**What this task involves:** Return each line of the material verbatim.

+++ Supplied data

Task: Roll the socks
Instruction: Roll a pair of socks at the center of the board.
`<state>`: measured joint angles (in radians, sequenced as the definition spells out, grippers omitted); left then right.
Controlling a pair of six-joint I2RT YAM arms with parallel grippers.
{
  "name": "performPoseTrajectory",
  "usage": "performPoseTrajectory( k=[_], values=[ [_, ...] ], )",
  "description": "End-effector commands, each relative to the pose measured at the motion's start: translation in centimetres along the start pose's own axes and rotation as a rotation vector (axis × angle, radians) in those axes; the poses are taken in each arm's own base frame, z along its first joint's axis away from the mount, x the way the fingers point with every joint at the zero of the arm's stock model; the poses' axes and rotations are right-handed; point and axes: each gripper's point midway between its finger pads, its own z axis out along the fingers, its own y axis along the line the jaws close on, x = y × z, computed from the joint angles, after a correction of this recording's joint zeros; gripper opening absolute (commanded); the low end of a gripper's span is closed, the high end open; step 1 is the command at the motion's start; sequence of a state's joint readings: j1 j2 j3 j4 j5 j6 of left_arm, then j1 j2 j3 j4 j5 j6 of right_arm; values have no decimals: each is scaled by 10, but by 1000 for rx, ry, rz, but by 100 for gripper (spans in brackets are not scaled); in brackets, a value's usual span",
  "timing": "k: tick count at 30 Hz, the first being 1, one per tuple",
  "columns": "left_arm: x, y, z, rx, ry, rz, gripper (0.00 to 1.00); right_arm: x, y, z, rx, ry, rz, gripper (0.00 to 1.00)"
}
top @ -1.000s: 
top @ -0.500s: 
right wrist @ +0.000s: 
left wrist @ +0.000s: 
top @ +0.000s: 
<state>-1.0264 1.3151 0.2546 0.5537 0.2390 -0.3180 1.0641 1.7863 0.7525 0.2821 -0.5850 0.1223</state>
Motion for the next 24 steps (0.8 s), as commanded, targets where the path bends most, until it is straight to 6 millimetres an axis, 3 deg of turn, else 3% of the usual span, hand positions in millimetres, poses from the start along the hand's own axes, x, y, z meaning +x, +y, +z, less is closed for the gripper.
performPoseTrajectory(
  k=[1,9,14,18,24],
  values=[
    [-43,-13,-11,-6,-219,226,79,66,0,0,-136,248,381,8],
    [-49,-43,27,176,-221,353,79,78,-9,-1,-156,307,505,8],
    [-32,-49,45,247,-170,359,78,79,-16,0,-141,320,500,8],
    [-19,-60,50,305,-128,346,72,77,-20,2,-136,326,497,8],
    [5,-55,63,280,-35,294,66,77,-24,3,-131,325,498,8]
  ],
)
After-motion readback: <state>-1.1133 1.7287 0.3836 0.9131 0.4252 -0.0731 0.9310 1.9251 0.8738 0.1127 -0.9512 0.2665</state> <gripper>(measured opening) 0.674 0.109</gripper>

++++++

**Response to this task:**
Task: Roll the socks
Instruction: Roll a pair of socks at the center of the board.
`<state>`: measured joint angles (in radians, sequenced as the definition spells out, grippers omitted); left then right.
Controlling a pair of six-joint I2RT YAM arms with parallel grippers.
{
  "name": "performPoseTrajectory",
  "usage": "performPoseTrajectory( k=[_], values=[ [_, ...] ], )",
  "description": "End-effector commands, each relative to the pose measured at the motion's start: translation in centimetres along the start pose's own axes and rotation as a rotation vector (axis × angle, radians) in those axes; the poses are taken in each arm's own base frame, z along its first joint's axis away from the mount, x the way the fingers point with every joint at the zero of the arm's stock model; the poses' axes and rotations are right-handed; point and axes: each gripper's point midway between its finger pads, its own z axis out along the fingers, its own y axis along the line the jaws close on, x = y × z, computed from the joint angles, after a correction of this recording's joint zeros; gripper opening absolute (commanded); the low end of a gripper's span is closed, the high end open; step 1 is the command at the motion's start; sequence of a state's joint readings: j1 j2 j3 j4 j5 j6 of left_arm, then j1 j2 j3 j4 j5 j6 of right_arm; values have no decimals: each is scaled by 10, but by 1000 for rx, ry, rz, but by 100 for gripper (spans in brackets are not scaled); in brackets, a value's usual span",
  "timing": "k: tick count at 30 Hz, the first being 1, one per tuple",
  "columns": "left_arm: x, y, z, rx, ry, rz, gripper (0.00 to 1.00); right_arm: x, y, z, rx, ry, rz, gripper (0.00 to 1.00)"
}
top @ -1.000s: 
top @ -0.500s: 
right wrist @ +0.000s: 
left wrist @ +0.000s: 
top @ +0.000s: 
<state>-1.0264 1.3151 0.2546 0.5537 0.2390 -0.3180 1.0641 1.7863 0.7525 0.2821 -0.5850 0.1223</state>
Motion for the next 24 steps (0.8 s), as commanded, targets where the path bends most, until it is straight to 6 millimetres an axis, 3 deg of turn, else 3% of the usual span, hand positions in millimetres, poses from the start along the hand's own axes, x, y, z meaning +x, +y, +z, less is closed for the gripper.
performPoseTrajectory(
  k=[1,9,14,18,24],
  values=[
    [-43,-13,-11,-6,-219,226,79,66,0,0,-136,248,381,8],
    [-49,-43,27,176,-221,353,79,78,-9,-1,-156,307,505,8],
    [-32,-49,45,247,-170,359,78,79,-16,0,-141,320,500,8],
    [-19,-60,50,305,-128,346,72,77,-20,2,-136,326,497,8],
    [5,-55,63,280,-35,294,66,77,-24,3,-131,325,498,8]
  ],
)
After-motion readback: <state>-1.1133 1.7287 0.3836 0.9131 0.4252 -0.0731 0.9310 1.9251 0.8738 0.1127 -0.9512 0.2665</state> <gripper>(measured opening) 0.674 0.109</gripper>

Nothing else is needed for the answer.